**Try it:** Retype every entry word for word. Omit the pictures.
● ● ● ● ●
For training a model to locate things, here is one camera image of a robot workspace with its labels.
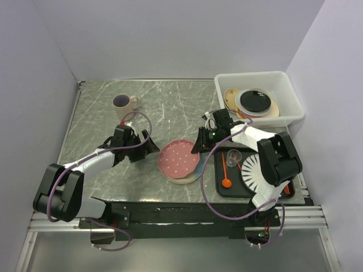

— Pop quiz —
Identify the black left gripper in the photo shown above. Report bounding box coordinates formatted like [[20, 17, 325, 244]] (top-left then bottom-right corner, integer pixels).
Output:
[[124, 130, 159, 163]]

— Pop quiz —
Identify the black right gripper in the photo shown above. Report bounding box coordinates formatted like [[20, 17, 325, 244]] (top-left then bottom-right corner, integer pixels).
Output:
[[191, 126, 223, 155]]

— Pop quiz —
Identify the pink scalloped plate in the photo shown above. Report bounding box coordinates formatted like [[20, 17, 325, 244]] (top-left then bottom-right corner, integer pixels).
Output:
[[158, 139, 200, 179]]

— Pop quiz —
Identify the light blue plate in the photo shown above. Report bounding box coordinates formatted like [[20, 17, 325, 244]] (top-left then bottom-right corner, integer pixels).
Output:
[[163, 154, 205, 185]]

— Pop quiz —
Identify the black speckled square plate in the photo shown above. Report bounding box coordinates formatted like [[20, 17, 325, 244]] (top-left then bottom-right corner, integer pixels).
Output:
[[239, 90, 271, 113]]

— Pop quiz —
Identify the pink and cream plate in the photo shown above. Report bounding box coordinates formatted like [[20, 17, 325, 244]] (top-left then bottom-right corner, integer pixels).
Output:
[[251, 100, 280, 118]]

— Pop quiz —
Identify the orange utensil under arm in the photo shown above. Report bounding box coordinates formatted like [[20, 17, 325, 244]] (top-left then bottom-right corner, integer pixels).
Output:
[[284, 185, 290, 195]]

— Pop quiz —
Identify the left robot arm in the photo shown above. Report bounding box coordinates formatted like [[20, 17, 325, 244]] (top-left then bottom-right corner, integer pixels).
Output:
[[32, 125, 160, 228]]

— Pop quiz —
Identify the white plastic bin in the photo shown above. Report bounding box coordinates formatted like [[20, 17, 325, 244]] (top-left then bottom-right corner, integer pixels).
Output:
[[214, 71, 305, 128]]

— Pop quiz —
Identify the clear plastic cup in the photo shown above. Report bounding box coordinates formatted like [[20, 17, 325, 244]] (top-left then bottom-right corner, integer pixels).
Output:
[[226, 149, 242, 167]]

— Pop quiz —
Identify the orange plastic spoon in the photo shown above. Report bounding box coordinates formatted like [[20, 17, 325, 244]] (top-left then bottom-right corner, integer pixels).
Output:
[[222, 153, 232, 188]]

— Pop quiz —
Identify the black serving tray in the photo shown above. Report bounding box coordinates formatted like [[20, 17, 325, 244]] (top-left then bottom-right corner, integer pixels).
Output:
[[213, 146, 296, 199]]

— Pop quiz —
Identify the beige ceramic mug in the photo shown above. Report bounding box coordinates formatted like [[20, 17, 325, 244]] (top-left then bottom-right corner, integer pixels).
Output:
[[112, 94, 140, 122]]

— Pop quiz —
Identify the white plate with blue stripes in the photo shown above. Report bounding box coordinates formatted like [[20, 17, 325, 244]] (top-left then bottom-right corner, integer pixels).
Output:
[[241, 154, 290, 195]]

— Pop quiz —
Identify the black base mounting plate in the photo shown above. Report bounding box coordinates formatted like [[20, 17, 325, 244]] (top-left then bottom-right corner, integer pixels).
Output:
[[79, 202, 280, 245]]

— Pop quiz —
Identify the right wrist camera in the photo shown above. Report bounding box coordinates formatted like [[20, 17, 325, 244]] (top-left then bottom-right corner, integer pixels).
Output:
[[206, 129, 218, 140]]

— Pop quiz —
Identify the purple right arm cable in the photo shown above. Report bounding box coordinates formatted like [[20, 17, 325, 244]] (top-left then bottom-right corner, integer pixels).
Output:
[[200, 114, 285, 248]]

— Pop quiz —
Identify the aluminium frame rail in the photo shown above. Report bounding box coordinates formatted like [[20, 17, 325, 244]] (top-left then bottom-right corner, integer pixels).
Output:
[[27, 206, 328, 232]]
● ● ● ● ●
**Task result:**
For training a model to locate things, here is one camera image of a robot workspace with its labels.

— Pop quiz —
Identify the black left gripper in the photo shown above. Report bounding box coordinates formatted like [[20, 17, 325, 244]] (top-left then bottom-right corner, integer pixels).
Output:
[[124, 130, 159, 163]]

— Pop quiz —
Identify the black right gripper in the photo shown above. Report bounding box coordinates formatted like [[20, 17, 325, 244]] (top-left then bottom-right corner, integer pixels).
Output:
[[191, 126, 223, 155]]

— Pop quiz —
Identify the pink scalloped plate in the photo shown above. Report bounding box coordinates formatted like [[20, 17, 325, 244]] (top-left then bottom-right corner, integer pixels).
Output:
[[158, 139, 200, 179]]

— Pop quiz —
Identify the light blue plate in the photo shown above. Report bounding box coordinates formatted like [[20, 17, 325, 244]] (top-left then bottom-right corner, integer pixels).
Output:
[[163, 154, 205, 185]]

— Pop quiz —
Identify the black speckled square plate in the photo shown above. Report bounding box coordinates formatted like [[20, 17, 325, 244]] (top-left then bottom-right corner, integer pixels).
Output:
[[239, 90, 271, 113]]

— Pop quiz —
Identify the pink and cream plate in the photo shown above. Report bounding box coordinates formatted like [[20, 17, 325, 244]] (top-left then bottom-right corner, integer pixels).
Output:
[[251, 100, 280, 118]]

— Pop quiz —
Identify the orange utensil under arm in the photo shown above. Report bounding box coordinates formatted like [[20, 17, 325, 244]] (top-left then bottom-right corner, integer pixels).
Output:
[[284, 185, 290, 195]]

— Pop quiz —
Identify the left robot arm in the photo shown above. Report bounding box coordinates formatted like [[20, 17, 325, 244]] (top-left then bottom-right corner, integer pixels).
Output:
[[32, 125, 160, 228]]

— Pop quiz —
Identify the white plastic bin in the photo shown above. Report bounding box coordinates formatted like [[20, 17, 325, 244]] (top-left then bottom-right corner, integer pixels).
Output:
[[214, 71, 305, 128]]

— Pop quiz —
Identify the clear plastic cup in the photo shown above. Report bounding box coordinates formatted like [[20, 17, 325, 244]] (top-left then bottom-right corner, integer pixels).
Output:
[[226, 149, 242, 167]]

— Pop quiz —
Identify the orange plastic spoon in the photo shown above. Report bounding box coordinates formatted like [[20, 17, 325, 244]] (top-left then bottom-right corner, integer pixels).
Output:
[[222, 153, 232, 188]]

— Pop quiz —
Identify the black serving tray in the photo shown above. Report bounding box coordinates formatted like [[20, 17, 325, 244]] (top-left then bottom-right corner, integer pixels).
Output:
[[213, 146, 296, 199]]

— Pop quiz —
Identify the beige ceramic mug in the photo shown above. Report bounding box coordinates formatted like [[20, 17, 325, 244]] (top-left then bottom-right corner, integer pixels).
Output:
[[112, 94, 140, 122]]

— Pop quiz —
Identify the white plate with blue stripes in the photo shown above. Report bounding box coordinates formatted like [[20, 17, 325, 244]] (top-left then bottom-right corner, integer pixels).
Output:
[[241, 154, 290, 195]]

— Pop quiz —
Identify the black base mounting plate in the photo shown above. Report bounding box coordinates formatted like [[20, 17, 325, 244]] (top-left then bottom-right corner, integer pixels).
Output:
[[79, 202, 280, 245]]

— Pop quiz —
Identify the right wrist camera in the photo shown above. Report bounding box coordinates formatted like [[20, 17, 325, 244]] (top-left then bottom-right corner, integer pixels).
Output:
[[206, 129, 218, 140]]

— Pop quiz —
Identify the purple right arm cable in the photo shown above. Report bounding box coordinates formatted like [[20, 17, 325, 244]] (top-left then bottom-right corner, integer pixels).
Output:
[[200, 114, 285, 248]]

— Pop quiz —
Identify the aluminium frame rail in the photo shown above. Report bounding box coordinates formatted like [[20, 17, 325, 244]] (top-left then bottom-right corner, integer pixels).
Output:
[[27, 206, 328, 232]]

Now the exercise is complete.